▶ _What you are asked to do_:
Your answer must be the full listing, reproduced exactly.
[Opening Data segment section]
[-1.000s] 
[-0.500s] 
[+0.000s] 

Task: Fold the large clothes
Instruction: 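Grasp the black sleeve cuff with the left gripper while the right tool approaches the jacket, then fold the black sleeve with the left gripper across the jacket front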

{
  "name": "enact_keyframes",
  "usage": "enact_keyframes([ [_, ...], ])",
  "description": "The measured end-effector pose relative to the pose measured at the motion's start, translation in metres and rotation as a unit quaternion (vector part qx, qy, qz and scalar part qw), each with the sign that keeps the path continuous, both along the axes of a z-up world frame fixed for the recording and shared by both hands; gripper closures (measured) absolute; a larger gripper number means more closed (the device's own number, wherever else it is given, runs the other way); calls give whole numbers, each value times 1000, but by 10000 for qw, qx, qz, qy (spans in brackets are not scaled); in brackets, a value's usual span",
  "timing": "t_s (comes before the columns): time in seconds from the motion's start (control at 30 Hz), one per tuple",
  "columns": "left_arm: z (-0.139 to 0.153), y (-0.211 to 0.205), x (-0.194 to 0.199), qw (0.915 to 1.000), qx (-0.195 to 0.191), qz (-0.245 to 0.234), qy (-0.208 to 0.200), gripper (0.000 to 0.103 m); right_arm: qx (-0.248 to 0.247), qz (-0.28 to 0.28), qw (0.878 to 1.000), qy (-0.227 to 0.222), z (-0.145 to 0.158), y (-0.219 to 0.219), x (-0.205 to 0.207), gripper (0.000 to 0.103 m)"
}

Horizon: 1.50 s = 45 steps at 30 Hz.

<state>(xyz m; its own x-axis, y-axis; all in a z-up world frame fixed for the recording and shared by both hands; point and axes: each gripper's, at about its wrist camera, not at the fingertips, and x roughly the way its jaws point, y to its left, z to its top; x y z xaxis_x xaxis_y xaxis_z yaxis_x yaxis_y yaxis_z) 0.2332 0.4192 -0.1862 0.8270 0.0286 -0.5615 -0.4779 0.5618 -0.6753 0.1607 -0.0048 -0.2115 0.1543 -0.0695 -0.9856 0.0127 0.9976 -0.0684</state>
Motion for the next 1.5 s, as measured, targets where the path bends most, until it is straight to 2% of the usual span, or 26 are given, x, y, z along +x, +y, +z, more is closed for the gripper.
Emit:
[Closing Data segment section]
▶ _Response box_:
[-1.000s] 
[-0.500s] 
[+0.000s] 

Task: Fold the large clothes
Instruction: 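Grasp the black sleeve cuff with the left gripper while the right tool approaches the jacket, then fold the black sleeve with the left gripper across the jacket front
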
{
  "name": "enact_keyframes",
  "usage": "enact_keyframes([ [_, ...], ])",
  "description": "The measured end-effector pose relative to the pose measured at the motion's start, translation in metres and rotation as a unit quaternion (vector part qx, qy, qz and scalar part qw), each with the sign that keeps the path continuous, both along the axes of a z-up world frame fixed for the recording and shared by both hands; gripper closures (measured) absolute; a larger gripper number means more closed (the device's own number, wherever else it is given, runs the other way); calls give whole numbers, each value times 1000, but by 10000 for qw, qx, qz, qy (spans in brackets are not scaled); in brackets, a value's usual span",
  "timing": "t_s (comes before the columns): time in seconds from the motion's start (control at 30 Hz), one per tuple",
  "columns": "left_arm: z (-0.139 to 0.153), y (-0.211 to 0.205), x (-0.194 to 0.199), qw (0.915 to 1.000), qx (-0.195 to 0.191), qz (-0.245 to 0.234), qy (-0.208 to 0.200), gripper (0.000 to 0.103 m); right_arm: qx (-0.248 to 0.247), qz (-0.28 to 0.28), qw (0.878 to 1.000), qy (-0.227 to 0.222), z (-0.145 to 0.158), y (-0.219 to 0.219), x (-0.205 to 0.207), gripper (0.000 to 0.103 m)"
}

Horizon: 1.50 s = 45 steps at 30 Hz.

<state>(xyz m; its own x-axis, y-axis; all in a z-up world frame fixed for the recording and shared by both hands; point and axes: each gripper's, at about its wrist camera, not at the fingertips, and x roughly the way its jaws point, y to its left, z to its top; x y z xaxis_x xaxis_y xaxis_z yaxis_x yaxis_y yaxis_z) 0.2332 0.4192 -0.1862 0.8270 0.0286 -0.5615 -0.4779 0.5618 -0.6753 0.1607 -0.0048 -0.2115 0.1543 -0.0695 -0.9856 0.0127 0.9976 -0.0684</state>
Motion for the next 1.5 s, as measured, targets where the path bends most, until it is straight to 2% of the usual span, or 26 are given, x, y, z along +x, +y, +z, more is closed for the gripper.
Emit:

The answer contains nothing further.